The work will be done in June and July, while school is out of session. The pool is not open during the summer months.

Outcome: Without deliberation, the Mack Pool roof contract was unanimously approved.

Pension Ordinance Change

The council considered final approval of a change to the city’s pension ordinance. The change would potentially affect a single person – a former city dispatcher.

When dispatch operations for the city were contracted out to the Washtenaw County sheriff’s office, the pension benefit change was negotiated as part of the consolidation with the Ann Arbor Police Officers Association, which represented the city dispatchers. The amendment allows a former dispatcher to collect city pension benefits at the same time they would have if they’d remained employees with the city.

Outcome: Without discussion, the council gave unanimous final approval to the change to the pension ordinance.

Distribution of Non-Motorized Plan

The council was asked to take another step toward incorporating an update to the city’s non-motorized transportation plan into the city’s master plan.
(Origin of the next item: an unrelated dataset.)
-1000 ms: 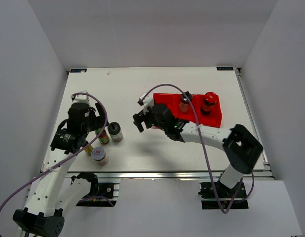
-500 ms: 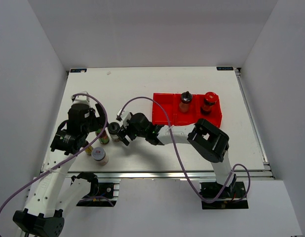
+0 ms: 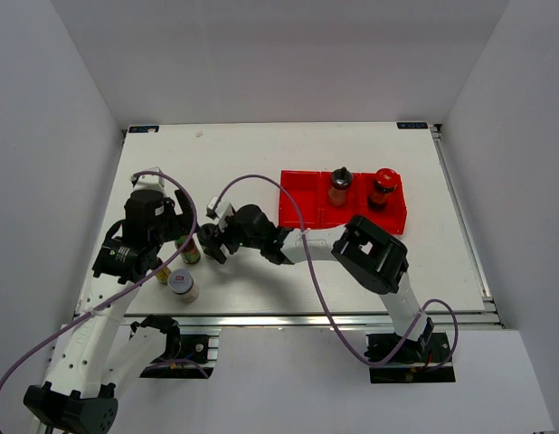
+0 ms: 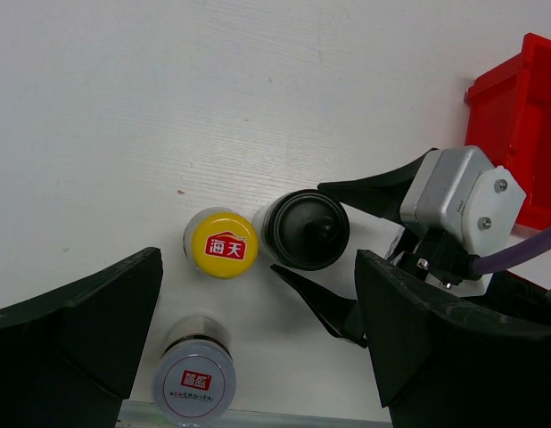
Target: Organize the condiment bottles
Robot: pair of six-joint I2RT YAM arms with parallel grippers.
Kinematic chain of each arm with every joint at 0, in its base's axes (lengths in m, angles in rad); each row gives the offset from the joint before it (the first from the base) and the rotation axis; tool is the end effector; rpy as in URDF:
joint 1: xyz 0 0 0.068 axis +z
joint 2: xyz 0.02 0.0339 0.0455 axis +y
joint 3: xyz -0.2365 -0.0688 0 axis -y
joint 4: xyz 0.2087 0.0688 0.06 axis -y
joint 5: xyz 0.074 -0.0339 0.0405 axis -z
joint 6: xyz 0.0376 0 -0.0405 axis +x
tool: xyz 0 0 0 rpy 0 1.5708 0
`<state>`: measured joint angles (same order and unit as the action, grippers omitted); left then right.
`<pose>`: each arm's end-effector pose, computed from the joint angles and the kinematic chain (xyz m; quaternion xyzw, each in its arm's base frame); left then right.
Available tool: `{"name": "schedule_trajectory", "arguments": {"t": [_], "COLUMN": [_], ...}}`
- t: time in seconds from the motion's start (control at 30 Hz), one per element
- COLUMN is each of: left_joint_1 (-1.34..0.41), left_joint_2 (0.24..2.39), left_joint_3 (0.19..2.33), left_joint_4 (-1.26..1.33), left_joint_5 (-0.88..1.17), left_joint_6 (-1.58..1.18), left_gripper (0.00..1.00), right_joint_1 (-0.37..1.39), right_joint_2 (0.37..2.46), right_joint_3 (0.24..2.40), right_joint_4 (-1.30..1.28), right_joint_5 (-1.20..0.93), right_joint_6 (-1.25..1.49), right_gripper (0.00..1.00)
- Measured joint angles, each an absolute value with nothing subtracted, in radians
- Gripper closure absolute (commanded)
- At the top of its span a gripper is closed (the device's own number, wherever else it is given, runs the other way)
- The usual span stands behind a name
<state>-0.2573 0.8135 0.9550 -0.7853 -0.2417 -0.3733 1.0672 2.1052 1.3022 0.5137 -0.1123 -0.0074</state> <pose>0.1416 -0.0280 0.3079 -0.1053 0.8834 -0.0351 0.4554 0.2064 0.3833 0.1768 -0.4385 0.6704 0.3405 0.4923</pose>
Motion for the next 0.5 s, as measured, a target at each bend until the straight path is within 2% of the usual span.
{"name": "schedule_trajectory", "arguments": {"t": [0.33,0.43,0.5], "left_joint_1": [-0.257,-0.257,-0.257], "left_joint_2": [0.814,0.815,0.815], "left_joint_3": [0.955,0.955,0.955], "left_joint_4": [-0.785,-0.785,-0.785], "left_joint_5": [-0.242,-0.242,-0.242], "left_joint_6": [-0.367,-0.366,-0.366], "left_gripper": [0.02,0.02,0.02], "right_joint_1": [1.069,1.069,1.069], "right_joint_2": [2.129,2.138,2.144], "right_joint_3": [1.302,1.302,1.302], "right_joint_4": [0.648,0.675,0.685], "right_joint_5": [-0.079,-0.076,-0.072], "right_joint_6": [0.031,0.038,0.043], "right_gripper": [0.11,0.14,0.20]}}
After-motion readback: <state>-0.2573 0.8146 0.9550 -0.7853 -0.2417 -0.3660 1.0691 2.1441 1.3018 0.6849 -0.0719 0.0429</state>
The specific action requested of the council was to approve distribution of the plan to adjoining jurisdictions and stakeholders, including the Washtenaw County board of commissioners, DTE Energy, the University of Michigan, the Ann Arbor Transportation Authority, and the Ann Arbor Public Schools. These entities will have 42 days to submit comments.

A recommendation to distribute the city of Ann Arbor’s draft non-motorized transportation plan update had been unanimously approved by the city’s planning commission at its April 16, 2013 meeting. [.pdf of staff report and draft non-motorized plan]

This is an update of a plan that was initially approved in 2007. It makes policy recommendations as well as specific project proposals, primarily related to pedestrian and bicycle travel. Planning commissioners had been briefed on the draft update by Eli Cooper, the city’s transportation program manager, at a March 12 working session.

Outcome: On a unanimous vote without deliberation, the council authorized the distribution of the draft non-motorized plan.

Appointments

Several issues involving appointments were on the council’s agenda.

Appointments: Greenbelt – Fike

The council was asked to confirm Jennifer Fike as a member of Ann Arbor’s greenbelt advisory commission. She had been nominated at the council’s meeting on May 20, 2013. Fike, who is finance director of the Huron River Watershed Council, is replacing Laura Rubin, HRWC’s executive director. Rubin’s term on the commission ends in June.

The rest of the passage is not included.